Sur le territoire congolais notamment, révèle l'enquête du responsable patronal, le camion de marchandises venant du Cameroun est soumis au paiement d'une kyrielle de frais auprès de divers services le long de son itinéraire. Au total, ce sont 7 points de contrôle dénombrés : Maboko, Ouesso, Obouya, Ollombo, Oyo, Gamboma et Djiri à l'entrée de Brazzaville.
A Maboko déjà, le transporteur doit s'acquitter du versement d'une somme de 65.000 francs pour le droit d'entrée au Congo, 80.000 francs pour la traversée du bac, 40.000 francs de taxe douanière, 15.000 francs de taxe phytosanitaire prélevée par le ministère de l'Agriculture, 2.500 francs par personne à bord du camion pour le carnet de vaccination.
Arrivé à Ouesso, c'est une autre opération qui est imposée, plus onéreuse. 400 francs sont prélevés par la douane par sac de marchandise, un impôt de 5% sur la valeur forfaitaire.
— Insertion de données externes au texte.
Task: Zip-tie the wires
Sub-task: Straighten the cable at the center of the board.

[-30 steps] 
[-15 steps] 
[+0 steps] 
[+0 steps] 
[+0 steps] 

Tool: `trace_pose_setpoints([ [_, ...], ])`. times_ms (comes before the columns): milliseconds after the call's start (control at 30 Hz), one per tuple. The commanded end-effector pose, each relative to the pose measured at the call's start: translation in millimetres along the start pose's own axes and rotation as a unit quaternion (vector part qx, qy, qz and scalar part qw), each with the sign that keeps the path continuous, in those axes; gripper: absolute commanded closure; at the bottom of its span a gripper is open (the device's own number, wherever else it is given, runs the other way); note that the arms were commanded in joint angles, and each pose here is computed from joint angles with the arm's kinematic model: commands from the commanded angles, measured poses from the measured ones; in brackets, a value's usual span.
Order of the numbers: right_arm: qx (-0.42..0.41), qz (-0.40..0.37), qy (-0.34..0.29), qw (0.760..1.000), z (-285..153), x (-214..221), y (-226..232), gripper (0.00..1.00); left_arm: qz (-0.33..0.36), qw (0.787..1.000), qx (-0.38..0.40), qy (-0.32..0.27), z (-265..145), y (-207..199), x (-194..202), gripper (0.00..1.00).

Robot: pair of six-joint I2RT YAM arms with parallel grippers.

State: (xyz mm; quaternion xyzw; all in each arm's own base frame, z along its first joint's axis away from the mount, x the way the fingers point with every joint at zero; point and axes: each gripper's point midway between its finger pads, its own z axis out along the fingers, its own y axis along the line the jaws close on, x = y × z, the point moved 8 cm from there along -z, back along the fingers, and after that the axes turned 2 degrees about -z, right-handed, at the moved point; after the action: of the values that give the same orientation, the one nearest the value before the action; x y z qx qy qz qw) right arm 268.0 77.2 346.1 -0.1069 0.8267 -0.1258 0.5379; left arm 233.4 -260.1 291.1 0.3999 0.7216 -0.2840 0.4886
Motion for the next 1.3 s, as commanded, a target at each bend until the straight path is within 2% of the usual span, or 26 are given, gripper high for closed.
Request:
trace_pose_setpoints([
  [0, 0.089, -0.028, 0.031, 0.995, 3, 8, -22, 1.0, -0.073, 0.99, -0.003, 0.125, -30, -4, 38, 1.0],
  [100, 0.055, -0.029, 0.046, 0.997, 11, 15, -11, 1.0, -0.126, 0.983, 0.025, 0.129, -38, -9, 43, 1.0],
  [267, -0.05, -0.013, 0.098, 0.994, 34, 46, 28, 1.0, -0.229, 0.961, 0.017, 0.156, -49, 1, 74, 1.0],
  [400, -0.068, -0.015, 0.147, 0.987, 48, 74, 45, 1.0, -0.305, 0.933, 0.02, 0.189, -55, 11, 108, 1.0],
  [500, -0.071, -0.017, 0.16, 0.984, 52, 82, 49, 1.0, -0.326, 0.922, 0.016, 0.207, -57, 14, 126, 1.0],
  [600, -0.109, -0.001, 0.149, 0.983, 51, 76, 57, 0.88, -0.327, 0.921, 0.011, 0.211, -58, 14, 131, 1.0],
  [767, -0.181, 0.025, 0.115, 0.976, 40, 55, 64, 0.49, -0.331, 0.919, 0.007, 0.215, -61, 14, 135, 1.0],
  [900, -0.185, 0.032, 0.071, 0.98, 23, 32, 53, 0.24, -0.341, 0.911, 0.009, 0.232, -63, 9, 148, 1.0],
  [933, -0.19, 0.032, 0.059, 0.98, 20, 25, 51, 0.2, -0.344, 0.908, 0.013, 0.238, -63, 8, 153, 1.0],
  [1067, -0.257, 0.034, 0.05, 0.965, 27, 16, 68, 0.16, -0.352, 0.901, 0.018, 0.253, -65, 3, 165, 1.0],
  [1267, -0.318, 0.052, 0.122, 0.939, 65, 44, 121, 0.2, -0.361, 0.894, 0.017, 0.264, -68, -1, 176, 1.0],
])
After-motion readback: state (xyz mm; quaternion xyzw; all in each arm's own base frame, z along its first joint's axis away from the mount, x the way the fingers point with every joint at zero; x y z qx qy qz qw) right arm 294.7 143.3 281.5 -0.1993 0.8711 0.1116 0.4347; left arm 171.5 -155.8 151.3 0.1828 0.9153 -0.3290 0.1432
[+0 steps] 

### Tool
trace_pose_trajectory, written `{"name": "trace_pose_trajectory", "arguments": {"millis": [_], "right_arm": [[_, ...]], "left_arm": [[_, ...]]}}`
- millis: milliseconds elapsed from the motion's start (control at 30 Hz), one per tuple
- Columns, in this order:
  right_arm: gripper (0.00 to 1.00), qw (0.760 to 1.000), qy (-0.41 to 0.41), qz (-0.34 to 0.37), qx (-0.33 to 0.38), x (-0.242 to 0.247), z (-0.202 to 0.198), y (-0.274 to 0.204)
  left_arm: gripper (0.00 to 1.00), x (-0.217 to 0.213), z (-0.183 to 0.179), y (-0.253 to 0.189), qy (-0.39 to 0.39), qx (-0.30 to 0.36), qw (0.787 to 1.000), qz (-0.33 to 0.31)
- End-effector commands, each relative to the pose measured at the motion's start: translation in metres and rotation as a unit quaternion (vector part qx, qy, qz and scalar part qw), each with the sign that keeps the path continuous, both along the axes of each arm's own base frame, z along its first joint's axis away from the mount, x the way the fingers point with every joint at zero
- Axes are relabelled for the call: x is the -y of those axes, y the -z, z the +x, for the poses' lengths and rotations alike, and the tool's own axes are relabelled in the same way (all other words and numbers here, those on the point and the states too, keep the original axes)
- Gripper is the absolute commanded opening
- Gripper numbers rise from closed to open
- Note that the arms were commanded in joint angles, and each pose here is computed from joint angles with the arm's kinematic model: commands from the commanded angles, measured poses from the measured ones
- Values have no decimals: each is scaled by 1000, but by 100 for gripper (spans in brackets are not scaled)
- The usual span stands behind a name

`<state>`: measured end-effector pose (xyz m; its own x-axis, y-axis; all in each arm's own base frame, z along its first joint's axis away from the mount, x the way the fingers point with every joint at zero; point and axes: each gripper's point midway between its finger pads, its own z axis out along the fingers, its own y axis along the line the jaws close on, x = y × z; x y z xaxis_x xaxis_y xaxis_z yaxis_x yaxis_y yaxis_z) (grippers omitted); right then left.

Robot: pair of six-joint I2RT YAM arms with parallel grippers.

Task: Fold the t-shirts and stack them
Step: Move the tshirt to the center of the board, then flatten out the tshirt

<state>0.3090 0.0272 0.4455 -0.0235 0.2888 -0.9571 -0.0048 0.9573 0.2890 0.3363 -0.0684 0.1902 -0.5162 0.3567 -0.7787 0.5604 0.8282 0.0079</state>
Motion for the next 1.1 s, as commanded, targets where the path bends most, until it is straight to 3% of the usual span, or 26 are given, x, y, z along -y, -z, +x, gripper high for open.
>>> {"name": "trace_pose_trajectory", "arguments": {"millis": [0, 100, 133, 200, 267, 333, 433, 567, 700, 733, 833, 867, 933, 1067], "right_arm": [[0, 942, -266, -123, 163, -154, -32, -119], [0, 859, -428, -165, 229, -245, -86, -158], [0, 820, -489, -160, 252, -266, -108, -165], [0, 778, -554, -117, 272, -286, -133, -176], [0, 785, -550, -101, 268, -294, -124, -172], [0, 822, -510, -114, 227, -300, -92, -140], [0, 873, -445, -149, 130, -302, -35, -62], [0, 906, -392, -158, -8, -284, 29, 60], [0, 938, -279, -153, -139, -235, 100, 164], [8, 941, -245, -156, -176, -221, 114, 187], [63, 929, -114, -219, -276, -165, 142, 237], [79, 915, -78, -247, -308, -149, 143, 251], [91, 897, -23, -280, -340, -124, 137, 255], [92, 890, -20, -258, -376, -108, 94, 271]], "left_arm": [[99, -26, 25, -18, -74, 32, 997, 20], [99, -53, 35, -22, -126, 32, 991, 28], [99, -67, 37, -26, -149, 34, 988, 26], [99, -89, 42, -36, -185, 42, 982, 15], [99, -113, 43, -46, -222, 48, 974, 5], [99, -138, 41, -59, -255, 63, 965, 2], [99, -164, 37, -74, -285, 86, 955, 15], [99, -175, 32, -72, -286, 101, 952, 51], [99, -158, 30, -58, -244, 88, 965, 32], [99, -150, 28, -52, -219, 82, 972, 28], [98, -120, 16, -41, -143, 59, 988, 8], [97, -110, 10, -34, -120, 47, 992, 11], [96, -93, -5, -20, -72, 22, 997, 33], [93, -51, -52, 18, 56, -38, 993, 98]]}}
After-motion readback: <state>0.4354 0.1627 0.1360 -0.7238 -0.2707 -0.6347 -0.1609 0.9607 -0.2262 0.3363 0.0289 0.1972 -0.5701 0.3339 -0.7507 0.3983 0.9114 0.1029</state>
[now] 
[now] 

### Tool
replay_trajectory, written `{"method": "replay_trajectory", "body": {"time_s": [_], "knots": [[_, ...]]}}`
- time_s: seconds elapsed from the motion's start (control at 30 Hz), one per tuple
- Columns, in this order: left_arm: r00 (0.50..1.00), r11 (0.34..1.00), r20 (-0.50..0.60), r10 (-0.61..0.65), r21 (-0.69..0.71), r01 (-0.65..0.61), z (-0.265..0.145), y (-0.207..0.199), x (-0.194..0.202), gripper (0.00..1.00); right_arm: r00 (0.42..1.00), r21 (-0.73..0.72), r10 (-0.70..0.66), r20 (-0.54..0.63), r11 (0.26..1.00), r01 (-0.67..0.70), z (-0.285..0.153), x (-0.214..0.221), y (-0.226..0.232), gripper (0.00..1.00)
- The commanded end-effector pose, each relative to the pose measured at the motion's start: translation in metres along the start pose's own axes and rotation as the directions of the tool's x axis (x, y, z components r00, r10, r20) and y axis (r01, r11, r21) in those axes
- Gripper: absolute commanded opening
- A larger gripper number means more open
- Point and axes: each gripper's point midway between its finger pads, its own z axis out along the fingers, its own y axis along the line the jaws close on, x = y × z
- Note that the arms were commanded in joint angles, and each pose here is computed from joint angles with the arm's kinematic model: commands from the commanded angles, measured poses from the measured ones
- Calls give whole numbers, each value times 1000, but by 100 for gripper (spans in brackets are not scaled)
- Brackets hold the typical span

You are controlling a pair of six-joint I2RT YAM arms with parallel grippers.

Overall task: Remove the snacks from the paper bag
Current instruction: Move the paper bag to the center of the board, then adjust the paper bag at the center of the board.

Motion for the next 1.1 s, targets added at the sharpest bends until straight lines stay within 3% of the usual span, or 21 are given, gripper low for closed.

Pour le camion lui-même, les charges à payer n'en finissent pas : 35.000 francs encore une fois pour la douane, 25.000 francs pour l'émigration, 25.000 à 35.000 pour la gendarmerie et la police respectivement, 15.000 à 300.000 francs pour les services du commerce, 50.000 francs pour le service des enquêtes.
A la sortie de la ville, une fois de plus 5.000 à 10.000 francs seront versés respectivement à la police et la gendarmerie. A Obouya, le visa de la douane coûte 25.000 francs, tandis que la police et la gendarmerie sont aussi au rebond pour prélever 35.000 francs de frais illégaux. A Ollombo, le commerçant se fait délester de 20.000 francs par la police, à Oyo 10.000 francs, à Gamboma cette somme atteint parfois jusqu'à 50.000 francs.
Au poste de contrôle de Djiri maintenant, une nouvelle taxe de 100.000 francs est imposée par la douane, contre 15.000 à 20.000 de frais de police.
Face à ces tracasseries, Samba s'inquiète du "risque d'inhibition de l'impact de la route sur le commerce entre le Cameroun et le Congo". Déjà que les exportations camerounaises souffrent à Brazzaville d'une perte de compétitivité et d'une faible rentabilité face aux produits importés hors CEMAC.
Ces deux facteurs s'expliquent par le fait que "les prix de l'oignon et de la pomme de terre provenant du Cameroun sont pratiquement alignés sur ceux de l'oignon et de la pomme de terre d'Afrique du Sud et de Hollande", de même que "l'ail du Cameroun est invendable face à l'ail de Chine".